= Your task =
Transcribe exactly the line containing "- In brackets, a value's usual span" plus every later line in the data.
START Raw data
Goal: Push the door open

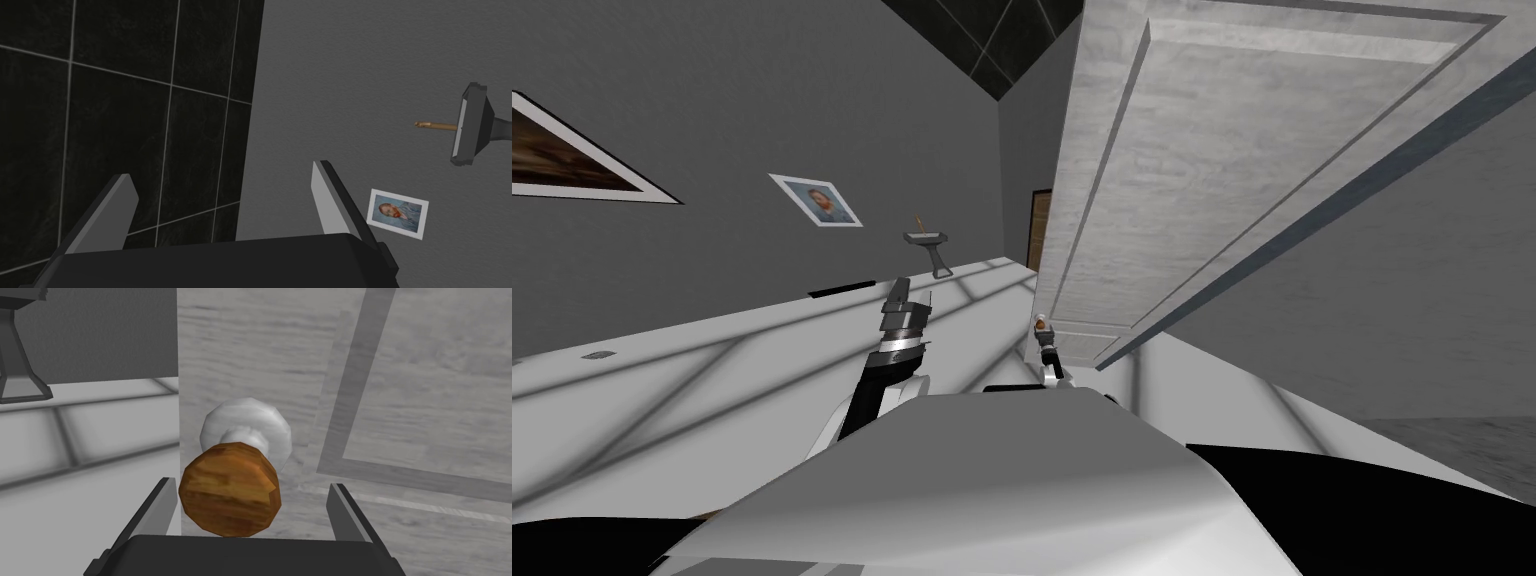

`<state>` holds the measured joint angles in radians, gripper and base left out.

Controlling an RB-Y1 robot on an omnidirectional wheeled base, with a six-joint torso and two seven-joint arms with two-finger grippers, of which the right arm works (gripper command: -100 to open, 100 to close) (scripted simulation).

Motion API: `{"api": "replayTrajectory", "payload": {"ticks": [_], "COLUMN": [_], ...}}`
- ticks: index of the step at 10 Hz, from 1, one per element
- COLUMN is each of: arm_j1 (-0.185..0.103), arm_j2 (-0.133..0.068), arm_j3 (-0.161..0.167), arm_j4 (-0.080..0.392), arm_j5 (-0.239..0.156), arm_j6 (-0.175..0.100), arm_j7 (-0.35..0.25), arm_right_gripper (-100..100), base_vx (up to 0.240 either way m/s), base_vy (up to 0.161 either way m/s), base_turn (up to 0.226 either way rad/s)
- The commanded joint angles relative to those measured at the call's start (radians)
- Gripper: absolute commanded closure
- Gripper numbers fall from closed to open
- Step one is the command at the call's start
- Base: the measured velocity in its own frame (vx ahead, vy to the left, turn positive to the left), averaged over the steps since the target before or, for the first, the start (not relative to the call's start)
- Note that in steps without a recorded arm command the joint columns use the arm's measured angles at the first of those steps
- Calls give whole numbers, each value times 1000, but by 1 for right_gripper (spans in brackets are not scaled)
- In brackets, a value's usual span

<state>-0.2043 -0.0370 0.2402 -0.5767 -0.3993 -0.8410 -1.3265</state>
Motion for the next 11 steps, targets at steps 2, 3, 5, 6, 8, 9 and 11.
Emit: {"api": "replayTrajectory", "payload": {"ticks": [2, 3, 5, 6, 8, 9, 11], "arm_j1": [8, 8, 7, 6, 5, 5, 5], "arm_j2": [-14, -14, -8, -6, 2, 7, 7], "arm_j3": [-34, -34, -55, -61, -79, -90, -90], "arm_j4": [-2, -2, -1, -1, 0, 1, 1], "arm_j5": [-17, -17, -28, -32, -41, -47, -47], "arm_j6": [-6, -6, -8, -8, -10, -11, -11], "arm_j7": [6, 6, 14, 17, 24, 28, 28], "arm_right_gripper": [100, 100, 100, 100, 100, 100, 100], "base_vx": [85, 60, 65, 143, 116, 212, 100], "base_vy": [68, 50, 41, 70, 78, 126, 63], "base_turn": [-71, -25, -23, -69, -29, -77, -27]}}
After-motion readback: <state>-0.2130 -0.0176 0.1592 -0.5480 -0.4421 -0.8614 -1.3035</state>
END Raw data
= Final answer =
- In brackets, a value's usual span

<state>-0.2043 -0.0370 0.2402 -0.5767 -0.3993 -0.8410 -1.3265</state>
Motion for the next 11 steps, targets at steps 2, 3, 5, 6, 8, 9 and 11.
Emit: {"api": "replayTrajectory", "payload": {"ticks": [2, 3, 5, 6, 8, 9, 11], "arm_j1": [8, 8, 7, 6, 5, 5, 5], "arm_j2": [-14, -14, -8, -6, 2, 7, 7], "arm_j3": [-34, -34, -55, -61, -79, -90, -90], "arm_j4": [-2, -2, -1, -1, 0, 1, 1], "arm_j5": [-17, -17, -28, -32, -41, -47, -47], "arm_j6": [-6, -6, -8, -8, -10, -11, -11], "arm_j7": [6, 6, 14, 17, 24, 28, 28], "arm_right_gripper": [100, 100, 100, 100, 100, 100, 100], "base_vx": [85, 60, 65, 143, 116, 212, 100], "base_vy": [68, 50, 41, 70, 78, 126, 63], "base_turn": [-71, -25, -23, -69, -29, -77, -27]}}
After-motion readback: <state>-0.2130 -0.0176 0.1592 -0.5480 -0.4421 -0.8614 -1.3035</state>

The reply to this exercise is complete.